To compare the proposed μSPEed/UPLC-PDA analysis with the other methodologies listed in Table 2, a detailed greenness assessment was performed. This includes the Analytical Eco-Scale assessment⁴⁰, Analytical GREEnness (AGREE)⁴¹ tool, and BAGI tool⁴². The eco-scale measures the environmental impact by subtracting points from 100, with higher scores being greener. The μSPEed/UPLC-PDA method scored 76 points, indicating excellent green analysis, which is comparable to the reports presented in Table 2, ranging to from 72 to 79 points. The AGREE tool is based on 12 green chemistry principles and gave the μSPEed approach a score of 0.64, which is one of the highest of the 0.49–0.65 range obtained. The methodologies listed in Table 2 were further considered within the scope of practicality and assessed using the BAGI tool⁴². In simple terms, this tool measures, for instance, how easy it is to implement a given methodology and how many samples can be processed per unit time. The μSPEed/UPLC-PDA score was 67.5, one of the highest scores achieved in our comparison. Complementary analysis was performed using the green analytical procedure index (ComplexGAPI)⁴³. This tool provides pictograms showing areas for improvement in terms of sampling, transport, solvents, and waste treatment. The data obtained, which are available as supplementary material, once again point to the greener profile of the μSPEed/UPLC-PDA analysis. Overall, the cumulative assessment using the most important green assessment tools available, namely the analytical eco-scale⁴⁰, AGREE⁴¹ and GAPI tools⁴³ and BAGI index⁴², clearly shows the higher greenness character of the μSPEed/UPLC-PDA analysis proposed here in comparison with other alternatives reported in the literature using similar methodologies.

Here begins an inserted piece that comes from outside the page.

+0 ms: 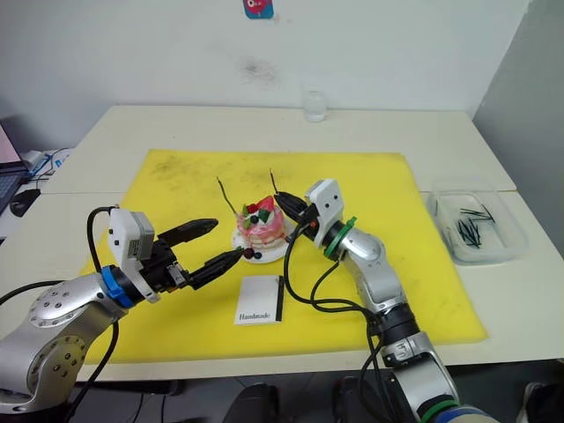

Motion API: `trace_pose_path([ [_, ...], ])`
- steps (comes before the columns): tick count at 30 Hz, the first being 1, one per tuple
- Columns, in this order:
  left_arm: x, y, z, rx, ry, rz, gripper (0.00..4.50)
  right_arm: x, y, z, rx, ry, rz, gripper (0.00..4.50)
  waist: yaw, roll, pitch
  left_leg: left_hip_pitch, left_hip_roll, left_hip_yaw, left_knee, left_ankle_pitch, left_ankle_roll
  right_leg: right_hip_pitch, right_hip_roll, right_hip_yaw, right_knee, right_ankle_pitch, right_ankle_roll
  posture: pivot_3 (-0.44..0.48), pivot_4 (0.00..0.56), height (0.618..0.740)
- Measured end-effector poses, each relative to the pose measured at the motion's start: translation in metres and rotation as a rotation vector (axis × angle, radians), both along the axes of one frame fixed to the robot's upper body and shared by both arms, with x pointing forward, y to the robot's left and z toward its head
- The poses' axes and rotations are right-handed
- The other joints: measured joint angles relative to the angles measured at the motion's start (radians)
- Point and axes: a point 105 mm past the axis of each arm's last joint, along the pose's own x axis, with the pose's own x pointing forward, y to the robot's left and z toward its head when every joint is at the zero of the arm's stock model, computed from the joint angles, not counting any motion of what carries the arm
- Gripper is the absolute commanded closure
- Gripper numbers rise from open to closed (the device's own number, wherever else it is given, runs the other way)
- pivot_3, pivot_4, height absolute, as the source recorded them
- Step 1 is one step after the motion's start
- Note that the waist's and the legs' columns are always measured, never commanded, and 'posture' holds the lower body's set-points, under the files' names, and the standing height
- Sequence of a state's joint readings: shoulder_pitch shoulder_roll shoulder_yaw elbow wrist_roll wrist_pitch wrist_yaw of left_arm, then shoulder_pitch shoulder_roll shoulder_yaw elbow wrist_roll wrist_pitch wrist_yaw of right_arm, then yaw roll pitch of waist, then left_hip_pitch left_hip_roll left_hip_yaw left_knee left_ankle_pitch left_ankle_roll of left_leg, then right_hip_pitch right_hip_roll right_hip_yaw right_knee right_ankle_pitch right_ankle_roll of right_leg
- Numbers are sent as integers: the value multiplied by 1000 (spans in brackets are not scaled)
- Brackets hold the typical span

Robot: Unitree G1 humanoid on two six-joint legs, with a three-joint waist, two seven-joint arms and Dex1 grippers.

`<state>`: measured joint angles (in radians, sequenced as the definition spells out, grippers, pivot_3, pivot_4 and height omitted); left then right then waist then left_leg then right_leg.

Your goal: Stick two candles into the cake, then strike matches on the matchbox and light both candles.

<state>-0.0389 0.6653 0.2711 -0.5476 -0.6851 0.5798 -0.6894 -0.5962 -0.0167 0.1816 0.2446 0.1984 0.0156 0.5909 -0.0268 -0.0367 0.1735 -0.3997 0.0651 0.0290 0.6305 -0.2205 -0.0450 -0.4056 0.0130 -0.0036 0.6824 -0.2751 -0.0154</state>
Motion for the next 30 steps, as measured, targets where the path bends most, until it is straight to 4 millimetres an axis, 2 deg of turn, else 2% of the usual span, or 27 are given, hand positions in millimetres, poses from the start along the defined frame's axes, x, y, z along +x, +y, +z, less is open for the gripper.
trace_pose_path([
  [11, 1, 2, -2, -1, 13, 11, 0, -8, 16, -4, 8, 12, 54, 4485, 0, 0, 0, 0, 0, 0, 0, 0, 0, 0, 0, 0, 0, 0, 0, 0, 150, 740],
  [17, -3, 2, -8, 6, 55, -5, 0, -6, 15, -12, -9, 14, 43, 4485, 0, 0, 0, 0, 0, 0, 0, 0, 0, 0, 0, 1, 0, 0, 0, 0, 150, 740],
  [30, -5, 2, -9, 22, 64, -25, 0, -7, 12, -6, 46, -26, 13, 4485, 0, 0, 0, 0, 0, 0, 0, 0, 0, 0, 0, 1, 0, 0, 0, 0, 150, 740],
])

In this study, a semi-automated solid-phase microextraction technique was validated for the quantification of six antibiotics (tetracycline, chlortetracycline, oxytetracycline, doxycycline, sulfamethoxazole, and trimethoprim) in aqueous samples with good analytical performance. The developed methodology exhibits exceptional efficiency, with a total processing time of just 12 min and a sample volume of 500 μL, outperforming other methods in terms of speed and sample use while maintaining robust analytical performance and environmental friendliness. Moreover, this semi-automated approach reduces the workload for analysts and improves reproducibility. The method’s adaptability and use of affordable, readily available equipment (μSPEed sorbent and DigiVol) make it easily accessible to other laboratories and suitable for analysing the selected antibiotics in various matrices, including food and environmental samples.